Try it: Only the lines from the one containing "Practice. Identify the black screen" through the last line below should be written out, exactly and with both ends kept.

** Data follows **

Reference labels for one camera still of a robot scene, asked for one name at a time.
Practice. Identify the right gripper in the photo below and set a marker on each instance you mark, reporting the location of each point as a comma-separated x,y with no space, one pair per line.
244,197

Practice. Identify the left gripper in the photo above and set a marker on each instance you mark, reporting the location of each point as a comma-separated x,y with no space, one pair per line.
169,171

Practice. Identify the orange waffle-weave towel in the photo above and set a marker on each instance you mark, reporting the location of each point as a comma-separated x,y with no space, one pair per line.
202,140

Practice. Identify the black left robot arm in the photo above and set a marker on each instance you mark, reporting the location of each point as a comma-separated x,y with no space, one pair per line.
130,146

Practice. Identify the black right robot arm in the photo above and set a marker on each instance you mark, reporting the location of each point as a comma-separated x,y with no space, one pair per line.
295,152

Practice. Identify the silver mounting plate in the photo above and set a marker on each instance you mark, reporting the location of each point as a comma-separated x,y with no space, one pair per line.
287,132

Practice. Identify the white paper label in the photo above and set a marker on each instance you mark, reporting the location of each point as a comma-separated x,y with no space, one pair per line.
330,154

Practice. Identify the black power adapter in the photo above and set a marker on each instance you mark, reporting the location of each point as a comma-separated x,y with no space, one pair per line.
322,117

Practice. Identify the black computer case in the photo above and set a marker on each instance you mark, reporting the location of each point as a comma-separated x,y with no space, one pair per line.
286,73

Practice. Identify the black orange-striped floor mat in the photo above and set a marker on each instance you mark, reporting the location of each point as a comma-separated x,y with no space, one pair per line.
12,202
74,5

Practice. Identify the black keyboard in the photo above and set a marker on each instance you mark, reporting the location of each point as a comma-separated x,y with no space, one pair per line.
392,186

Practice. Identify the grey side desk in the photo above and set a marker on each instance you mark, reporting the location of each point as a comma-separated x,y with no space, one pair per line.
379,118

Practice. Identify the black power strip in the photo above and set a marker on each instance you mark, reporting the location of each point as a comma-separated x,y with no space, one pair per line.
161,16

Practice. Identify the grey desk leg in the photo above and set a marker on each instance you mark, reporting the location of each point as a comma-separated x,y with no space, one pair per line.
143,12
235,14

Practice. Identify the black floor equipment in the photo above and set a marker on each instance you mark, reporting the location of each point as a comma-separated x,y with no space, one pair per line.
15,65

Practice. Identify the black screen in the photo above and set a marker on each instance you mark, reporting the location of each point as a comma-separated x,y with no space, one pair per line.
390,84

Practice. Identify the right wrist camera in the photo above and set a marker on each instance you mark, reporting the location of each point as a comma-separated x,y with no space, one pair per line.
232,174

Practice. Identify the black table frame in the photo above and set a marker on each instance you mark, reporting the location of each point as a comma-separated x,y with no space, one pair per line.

** End of Data **

Output of the task:
Practice. Identify the black screen in the photo above and set a marker on each instance you mark, reporting the location of each point as a comma-separated x,y with no space, one pair per line.
390,84

Practice. Identify the right wrist camera in the photo above and set a marker on each instance you mark, reporting the location of each point as a comma-separated x,y with no space, one pair per line.
232,174

Practice. Identify the black table frame in the photo above and set a marker on each instance you mark, reporting the location of each point as a comma-separated x,y with no space, one pair per line.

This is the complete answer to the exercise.